I understood from an earlier VPred sync call that you already had considered this scheme with two intrinsics and it had some drawbacks, right? Mind to elaborate? Perhaps a vectorizer will mostly always use vp.merge and never vp.select so the latter is less interesting to have?

llvm/docs/LangRef.rst
17794

I might be reading this wrong, shouldn't it be

The pivot creates a mask, %pivotMask, with all elements ``0 <= i < %pivot`` set to ``1``

(i.e. swap %pivot and %pivotMask occurrences)

17827

I think this should be %m (instead of %M)

For the case of pass-thru, does it make sense to give it a different name like vp.overwrite / vp.insert / vp.update / vp.merge (in lack of better names). When there is pass through, this intrinsic looks to me it can be understood as first taking the whole on_false value and then, to build the result, selectively (as defined by the mask below the EVL) replacing elements with the corresponding values from on_true.

I tend to agree. Mostly, i am worried that the intrinsic id is no longer sufficient to know whether everything above %evl can be ignored and then there is that extra parameter. That's unnecessarily irregular.

Then the case without pass-thru I'd call it vp.select because this does seem the obvious extension from the IR instruction select to VPred.

Agreed.

I understood from an earlier VPred sync call that you already had considered this scheme with two intrinsics and it had some drawbacks, right? Mind to elaborate? Perhaps a vectorizer will mostly always use vp.merge and never vp.select so the latter is less interesting to have?

The original scheme had a vp.merge intrinsic with pivot and no mask and vp.select as you'd expect it. That was designed only with VE in mind where a select will always retain the lanes above evl.
I mostly disliked the verbosity and hoped to fuse the functionality of both in one intrinsic.
There is no way around this now that we need a concise way to express select with evl.
Having a vp.merge(%m, %x, %y, %evl) that reains lanes above evl and vp.select(%m, %x, %y, %evl)that doesn't would be fine though.

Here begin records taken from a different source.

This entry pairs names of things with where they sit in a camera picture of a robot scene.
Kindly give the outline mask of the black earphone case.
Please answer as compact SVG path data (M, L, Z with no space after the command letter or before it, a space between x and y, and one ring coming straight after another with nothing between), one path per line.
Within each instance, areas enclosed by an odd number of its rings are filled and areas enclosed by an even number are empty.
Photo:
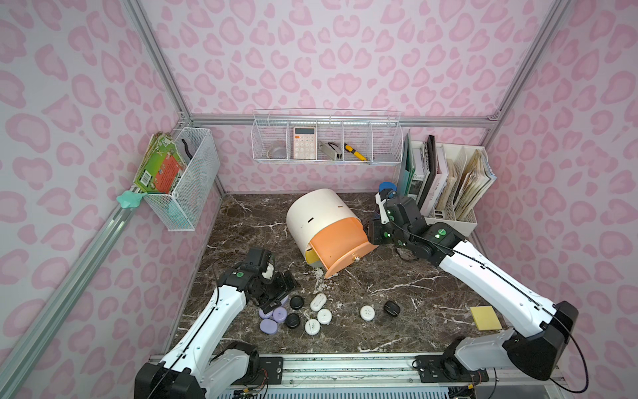
M289 314L284 323L289 329L296 329L301 325L301 318L298 314Z
M293 310L301 309L305 304L304 298L300 295L294 295L290 298L289 305Z
M384 309L384 312L386 314L388 314L388 315L390 315L390 316L392 316L394 318L398 317L400 315L400 313L401 313L400 306L396 302L394 302L392 300L387 300L384 303L383 309Z

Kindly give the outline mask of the yellow drawer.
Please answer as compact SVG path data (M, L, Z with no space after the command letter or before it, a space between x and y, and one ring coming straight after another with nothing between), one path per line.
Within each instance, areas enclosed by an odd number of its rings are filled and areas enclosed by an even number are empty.
M314 265L321 262L319 256L313 248L310 248L305 252L305 260L306 263L309 265Z

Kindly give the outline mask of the orange top drawer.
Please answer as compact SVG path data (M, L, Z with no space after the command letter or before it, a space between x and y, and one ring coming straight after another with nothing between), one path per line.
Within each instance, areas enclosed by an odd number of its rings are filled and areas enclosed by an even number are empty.
M310 246L321 260L311 266L324 268L326 279L377 248L368 241L362 223L355 218L343 219L323 229L311 240Z

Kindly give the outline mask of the white round drawer cabinet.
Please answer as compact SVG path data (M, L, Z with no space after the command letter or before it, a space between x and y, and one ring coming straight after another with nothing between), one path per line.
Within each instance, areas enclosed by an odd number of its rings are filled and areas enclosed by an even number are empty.
M287 212L287 229L304 259L316 234L343 219L356 215L331 189L319 189L297 199Z

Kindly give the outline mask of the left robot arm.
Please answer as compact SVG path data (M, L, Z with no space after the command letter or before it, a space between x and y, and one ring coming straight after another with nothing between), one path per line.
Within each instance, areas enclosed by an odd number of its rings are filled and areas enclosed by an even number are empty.
M264 398L281 368L264 366L257 348L233 341L215 352L231 323L249 303L264 313L280 307L298 286L289 271L275 269L272 252L252 248L224 271L204 311L158 363L136 374L136 398L217 398L236 386L235 398Z

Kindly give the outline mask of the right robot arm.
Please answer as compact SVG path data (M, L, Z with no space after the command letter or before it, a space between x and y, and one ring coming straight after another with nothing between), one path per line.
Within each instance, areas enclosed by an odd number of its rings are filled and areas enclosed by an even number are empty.
M534 292L483 256L445 222L428 223L415 201L385 189L375 195L378 214L365 231L372 244L393 244L455 276L497 309L510 323L503 332L455 339L440 359L454 377L463 371L516 368L549 381L558 360L575 343L579 312L568 301L554 303Z

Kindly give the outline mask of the purple earphone case left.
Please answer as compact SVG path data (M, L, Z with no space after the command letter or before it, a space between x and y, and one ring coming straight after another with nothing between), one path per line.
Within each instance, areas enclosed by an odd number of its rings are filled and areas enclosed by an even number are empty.
M270 319L272 317L273 311L270 311L268 313L262 311L262 309L259 309L259 317L261 319Z

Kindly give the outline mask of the purple earphone case middle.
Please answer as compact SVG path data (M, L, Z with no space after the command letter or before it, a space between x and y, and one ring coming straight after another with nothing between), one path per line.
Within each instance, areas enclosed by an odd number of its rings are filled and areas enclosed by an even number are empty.
M288 312L287 309L285 309L284 307L279 307L272 311L272 320L275 321L277 324L284 323L287 316Z

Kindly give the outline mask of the green folder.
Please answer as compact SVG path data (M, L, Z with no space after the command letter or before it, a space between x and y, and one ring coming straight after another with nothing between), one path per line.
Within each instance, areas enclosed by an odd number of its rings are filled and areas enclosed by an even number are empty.
M412 139L411 134L408 132L405 134L403 141L402 161L397 183L397 193L401 196L408 196L414 170L415 163L413 161Z

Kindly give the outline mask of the blue lid pencil jar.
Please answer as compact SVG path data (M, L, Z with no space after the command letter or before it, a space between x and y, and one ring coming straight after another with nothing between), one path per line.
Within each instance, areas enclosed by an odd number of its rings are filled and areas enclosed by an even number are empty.
M383 182L379 185L379 196L380 198L393 198L397 195L397 187L394 183L391 182Z

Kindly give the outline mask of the white earphone case middle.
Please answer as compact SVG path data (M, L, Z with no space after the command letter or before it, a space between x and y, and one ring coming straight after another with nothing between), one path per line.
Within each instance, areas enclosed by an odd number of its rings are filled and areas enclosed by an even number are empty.
M329 325L332 322L332 312L329 309L321 309L317 312L317 321L322 325Z

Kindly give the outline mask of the white earphone case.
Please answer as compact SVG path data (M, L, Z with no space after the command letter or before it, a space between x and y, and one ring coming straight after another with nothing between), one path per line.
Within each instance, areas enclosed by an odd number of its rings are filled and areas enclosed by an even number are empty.
M305 333L309 336L316 336L321 330L321 324L317 319L308 319L304 325Z
M317 321L322 325L329 325L332 322L332 312L329 309L321 309L317 312Z
M360 309L360 317L366 322L371 322L375 318L375 309L370 305L364 305Z

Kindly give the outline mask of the white earphone case lower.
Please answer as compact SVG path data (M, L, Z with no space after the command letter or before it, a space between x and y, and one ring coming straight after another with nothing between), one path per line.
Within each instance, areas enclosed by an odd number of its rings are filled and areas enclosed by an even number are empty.
M316 336L321 330L321 324L317 319L308 319L304 325L305 333L309 336Z

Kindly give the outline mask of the pink white book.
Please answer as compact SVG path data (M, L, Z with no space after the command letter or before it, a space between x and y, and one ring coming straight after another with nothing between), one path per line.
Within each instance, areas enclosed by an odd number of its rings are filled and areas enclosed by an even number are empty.
M443 193L449 176L449 167L445 157L445 148L443 145L436 146L437 169L435 179L425 196L424 204L421 206L420 212L423 216L429 216L437 206L440 196Z

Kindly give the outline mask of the black book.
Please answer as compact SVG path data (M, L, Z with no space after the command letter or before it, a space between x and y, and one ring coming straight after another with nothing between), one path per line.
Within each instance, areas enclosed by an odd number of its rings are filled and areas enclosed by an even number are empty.
M421 208L425 204L425 199L435 179L437 170L435 145L435 136L428 135L428 138L425 140L422 146L420 158L424 166L424 177L422 179L420 192L417 197L417 205L419 208Z

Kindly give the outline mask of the white file organizer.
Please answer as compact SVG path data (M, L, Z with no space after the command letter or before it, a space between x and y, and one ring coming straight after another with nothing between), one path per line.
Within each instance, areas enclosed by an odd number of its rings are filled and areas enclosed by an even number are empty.
M424 177L424 166L420 158L422 146L424 143L413 143L413 161L415 163L415 170L412 182L410 184L410 190L408 196L415 200L417 204L417 197L420 192L420 186ZM465 166L465 162L471 156L471 153L476 147L484 148L483 146L464 146L464 145L452 145L452 144L436 144L443 145L445 148L445 157L447 159L447 165L449 167L449 176L447 184L443 193L440 196L440 200L435 207L434 211L429 216L424 216L426 221L430 224L435 222L445 222L451 225L454 229L458 230L460 234L464 236L471 235L476 229L478 222L475 216L474 210L468 214L464 219L456 219L453 197L459 184L460 174Z

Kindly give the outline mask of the white earphone case right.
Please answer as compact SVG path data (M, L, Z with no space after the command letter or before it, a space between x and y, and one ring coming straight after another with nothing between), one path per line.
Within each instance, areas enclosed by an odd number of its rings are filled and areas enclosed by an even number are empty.
M360 309L360 317L366 322L371 322L375 318L375 309L370 305L364 305Z

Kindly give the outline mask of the yellow utility knife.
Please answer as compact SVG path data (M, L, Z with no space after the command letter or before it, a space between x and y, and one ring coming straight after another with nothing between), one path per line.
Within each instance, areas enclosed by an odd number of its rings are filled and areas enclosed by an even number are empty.
M350 146L349 144L345 144L345 150L352 154L353 156L355 156L355 158L357 158L359 161L367 161L367 158L360 153L359 151L357 151L354 147Z

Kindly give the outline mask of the grey stapler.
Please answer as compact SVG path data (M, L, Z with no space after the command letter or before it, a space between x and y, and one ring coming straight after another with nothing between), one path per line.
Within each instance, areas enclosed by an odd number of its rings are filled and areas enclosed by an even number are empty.
M343 159L342 149L335 142L320 141L319 150L332 161L341 161Z

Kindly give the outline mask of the beige paper stack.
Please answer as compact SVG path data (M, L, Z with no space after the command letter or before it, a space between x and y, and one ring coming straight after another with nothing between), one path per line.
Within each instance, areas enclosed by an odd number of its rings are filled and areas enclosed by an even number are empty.
M487 151L476 147L465 162L453 197L456 219L466 218L496 180Z

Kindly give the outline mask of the pink calculator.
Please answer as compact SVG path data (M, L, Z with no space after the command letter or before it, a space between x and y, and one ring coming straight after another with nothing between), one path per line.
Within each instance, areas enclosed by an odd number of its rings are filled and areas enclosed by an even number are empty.
M314 126L294 126L292 155L294 160L315 161L317 159L317 129Z

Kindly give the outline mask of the white mesh side basket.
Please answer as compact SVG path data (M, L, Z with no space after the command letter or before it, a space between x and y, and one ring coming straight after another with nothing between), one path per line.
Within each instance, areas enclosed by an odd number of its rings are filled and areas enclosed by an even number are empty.
M171 138L187 164L185 172L171 194L146 193L145 200L168 230L193 231L213 189L220 160L209 129L184 127ZM184 153L181 139L187 141L192 160Z

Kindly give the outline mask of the tape roll in shelf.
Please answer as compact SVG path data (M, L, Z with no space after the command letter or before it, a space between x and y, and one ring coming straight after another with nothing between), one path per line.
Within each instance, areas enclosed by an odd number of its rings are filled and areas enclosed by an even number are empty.
M286 160L287 159L287 147L286 146L273 146L267 152L267 157L270 160Z

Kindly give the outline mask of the yellow sticky note pad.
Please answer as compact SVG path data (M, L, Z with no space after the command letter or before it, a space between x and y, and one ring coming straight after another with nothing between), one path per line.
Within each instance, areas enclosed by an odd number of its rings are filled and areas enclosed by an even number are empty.
M470 312L479 331L500 331L503 329L492 306L470 307Z

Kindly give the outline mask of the green red booklet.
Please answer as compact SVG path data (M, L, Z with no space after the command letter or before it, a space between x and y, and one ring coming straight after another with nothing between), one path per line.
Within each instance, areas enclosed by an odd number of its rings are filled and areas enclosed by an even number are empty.
M156 133L147 148L133 184L143 193L172 193L187 167L170 135Z

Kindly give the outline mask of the aluminium front rail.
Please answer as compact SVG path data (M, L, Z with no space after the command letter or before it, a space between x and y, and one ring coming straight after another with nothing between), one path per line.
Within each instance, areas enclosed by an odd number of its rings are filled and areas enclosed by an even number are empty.
M568 398L554 382L514 369L486 371L489 382L422 383L411 364L432 353L266 354L283 357L282 384L264 398ZM235 398L232 386L217 398Z

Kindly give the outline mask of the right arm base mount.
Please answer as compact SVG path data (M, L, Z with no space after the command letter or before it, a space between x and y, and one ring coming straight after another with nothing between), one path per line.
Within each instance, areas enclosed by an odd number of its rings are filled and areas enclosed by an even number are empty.
M469 371L452 357L444 355L417 356L411 364L417 370L422 383L472 383L489 382L484 369Z

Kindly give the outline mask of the mint green wall hook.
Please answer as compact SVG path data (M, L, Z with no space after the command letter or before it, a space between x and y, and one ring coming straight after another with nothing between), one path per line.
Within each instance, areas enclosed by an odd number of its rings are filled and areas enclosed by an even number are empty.
M125 191L116 200L122 209L137 209L140 207L146 193Z

simoll updated this revision to Diff 367240.Aug 18 2021, 10:10 AM
simoll edited the summary of this revision. (Show Details)
  • removed i1 mode parameter (will address this with another intrinsic, eg vp.merge, which retains lane above %evl(
  • rebased

Just nits and questions are this stage, really.

llvm/docs/LangRef.rst
17771

Nit: the select instruction is defined as having a "condition" whereas this is a "mask". There's a bit of mixing of "mask" and "condition" in the follow paragraphs too. Should we try to stick to "condition"?

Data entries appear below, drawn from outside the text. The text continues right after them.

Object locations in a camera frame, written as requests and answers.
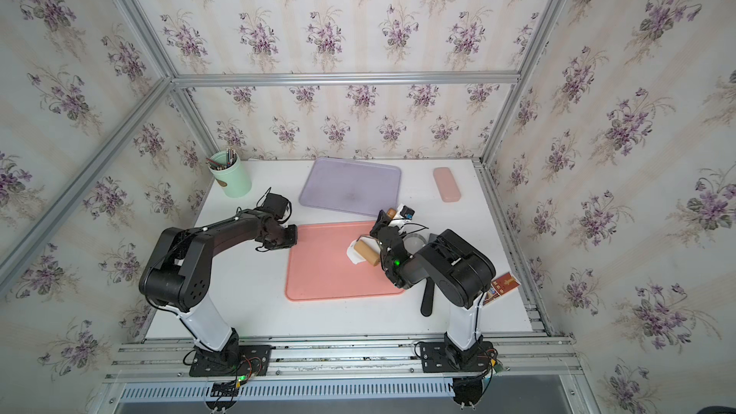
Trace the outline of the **metal ring cutter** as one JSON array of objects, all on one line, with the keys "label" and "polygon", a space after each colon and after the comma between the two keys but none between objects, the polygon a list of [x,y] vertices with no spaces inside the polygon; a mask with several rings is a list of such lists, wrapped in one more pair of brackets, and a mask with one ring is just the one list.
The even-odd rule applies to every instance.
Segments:
[{"label": "metal ring cutter", "polygon": [[419,233],[410,233],[404,236],[404,249],[413,256],[427,245],[427,239]]}]

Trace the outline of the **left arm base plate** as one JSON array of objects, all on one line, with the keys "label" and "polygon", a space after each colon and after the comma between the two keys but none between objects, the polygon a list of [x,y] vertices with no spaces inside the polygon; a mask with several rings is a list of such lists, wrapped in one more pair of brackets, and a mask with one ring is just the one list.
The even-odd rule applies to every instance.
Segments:
[{"label": "left arm base plate", "polygon": [[197,348],[194,359],[189,364],[189,376],[193,378],[214,378],[236,376],[264,376],[272,347],[268,345],[240,346],[238,350],[225,349],[221,353]]}]

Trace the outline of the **black handled metal scraper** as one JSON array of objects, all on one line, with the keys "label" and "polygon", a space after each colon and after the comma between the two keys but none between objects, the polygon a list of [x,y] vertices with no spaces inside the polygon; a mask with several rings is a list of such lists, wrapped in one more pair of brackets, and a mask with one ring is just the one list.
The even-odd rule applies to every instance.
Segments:
[{"label": "black handled metal scraper", "polygon": [[427,278],[425,278],[425,290],[423,293],[422,303],[420,307],[420,312],[423,317],[430,317],[432,315],[434,295],[435,295],[435,283],[429,276],[427,276]]}]

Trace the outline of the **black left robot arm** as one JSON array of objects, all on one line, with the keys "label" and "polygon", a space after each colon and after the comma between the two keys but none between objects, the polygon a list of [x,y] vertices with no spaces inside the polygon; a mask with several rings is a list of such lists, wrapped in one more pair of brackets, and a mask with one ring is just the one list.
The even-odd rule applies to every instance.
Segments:
[{"label": "black left robot arm", "polygon": [[261,209],[201,227],[171,227],[160,235],[139,280],[139,291],[153,308],[174,314],[195,347],[226,358],[234,354],[236,332],[214,305],[209,289],[213,262],[222,252],[255,241],[260,251],[290,249],[298,229]]}]

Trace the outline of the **pink plastic tray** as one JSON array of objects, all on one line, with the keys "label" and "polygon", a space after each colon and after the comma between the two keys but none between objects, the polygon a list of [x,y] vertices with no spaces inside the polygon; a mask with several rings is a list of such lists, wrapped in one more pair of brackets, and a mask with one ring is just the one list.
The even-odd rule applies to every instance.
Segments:
[{"label": "pink plastic tray", "polygon": [[400,295],[381,268],[355,264],[349,246],[366,235],[372,222],[334,222],[298,227],[289,251],[285,296],[292,302]]}]

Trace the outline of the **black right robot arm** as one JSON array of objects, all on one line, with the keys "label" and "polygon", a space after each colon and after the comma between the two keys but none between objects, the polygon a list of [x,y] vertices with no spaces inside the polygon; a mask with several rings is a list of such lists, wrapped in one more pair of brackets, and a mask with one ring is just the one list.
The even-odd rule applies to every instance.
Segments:
[{"label": "black right robot arm", "polygon": [[421,281],[433,281],[452,304],[445,333],[450,352],[467,356],[479,348],[482,333],[479,316],[484,296],[496,278],[496,267],[481,251],[451,229],[446,229],[411,254],[404,227],[413,215],[391,217],[379,211],[369,236],[379,245],[379,265],[398,289],[411,289]]}]

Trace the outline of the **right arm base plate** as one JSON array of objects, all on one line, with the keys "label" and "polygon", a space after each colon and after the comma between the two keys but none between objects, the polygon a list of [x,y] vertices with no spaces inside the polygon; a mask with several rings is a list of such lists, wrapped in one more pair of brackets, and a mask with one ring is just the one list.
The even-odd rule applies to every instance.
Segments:
[{"label": "right arm base plate", "polygon": [[485,373],[498,363],[498,351],[492,342],[483,339],[467,350],[450,341],[419,341],[413,351],[427,374]]}]

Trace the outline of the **white dough piece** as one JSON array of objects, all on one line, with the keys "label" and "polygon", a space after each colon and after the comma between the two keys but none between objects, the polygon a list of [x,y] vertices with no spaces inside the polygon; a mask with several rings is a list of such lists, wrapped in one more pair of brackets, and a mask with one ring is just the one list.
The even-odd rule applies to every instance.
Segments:
[{"label": "white dough piece", "polygon": [[361,263],[365,263],[366,259],[358,252],[356,251],[356,245],[358,243],[356,241],[353,241],[346,250],[346,255],[348,259],[354,264],[358,265]]}]

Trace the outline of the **wooden dough roller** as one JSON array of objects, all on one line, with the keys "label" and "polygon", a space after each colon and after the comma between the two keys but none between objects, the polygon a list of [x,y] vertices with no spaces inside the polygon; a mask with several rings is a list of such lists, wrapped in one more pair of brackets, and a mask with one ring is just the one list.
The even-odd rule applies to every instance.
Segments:
[{"label": "wooden dough roller", "polygon": [[[389,209],[387,212],[379,212],[377,224],[382,226],[384,223],[391,222],[396,214],[396,209]],[[371,266],[377,266],[381,260],[379,243],[370,235],[361,235],[356,239],[356,242],[358,243],[356,245],[356,251],[366,259],[366,263]]]}]

llvm/include/llvm/IR/Intrinsics.td
1510

Nit: is this really a shuffle? I guess in a way it is, but it feels like "shuffles" and "selects" are already two distinct terms in the non-VP world.

simoll added inline comments.Aug 19 2021, 11:41 PM
llvm/docs/LangRef.rst
17771

+1 for consistency. The difference to regular select is that the condition/mask has to be a vector. How about "condition vector"?

llvm/include/llvm/IR/Intrinsics.td
1510

I think it's nice to group all shuffle intrinsics together (intrinsics that rearrange lanes). Actually, vp.splice and the (upcoming) vp.merge/thePivotThing should be in the shuffle category as well.
It's pretty inconsequential anyway as this understanding of "shuffle" only exists in these source code comments and does not appear in the docs.

simoll updated this revision to Diff 367750.Aug 20 2021, 2:53 AM

Phrasing: mask --> condition vector

rogfer01 accepted this revision.Sep 1 2021, 11:52 PM

LGTM. This will enable using those in VPlan as a later followup of @vkmr patches.

This revision is now accepted and ready to land.Sep 1 2021, 11:52 PM
This revision was landed with ongoing or failed builds.Sep 2 2021, 2:18 AM
This revision was automatically updated to reflect the committed changes.
rogfer01 added inline comments.Sep 2 2021, 9:38 AM
llvm/include/llvm/IR/Intrinsics.td
1511

Deep apologies because I didn't realise this earlier: shouldn't this intrinsic be at least IntrNoMem? It was in the reference patch and it'll probably make a difference when you add VP_SELECT.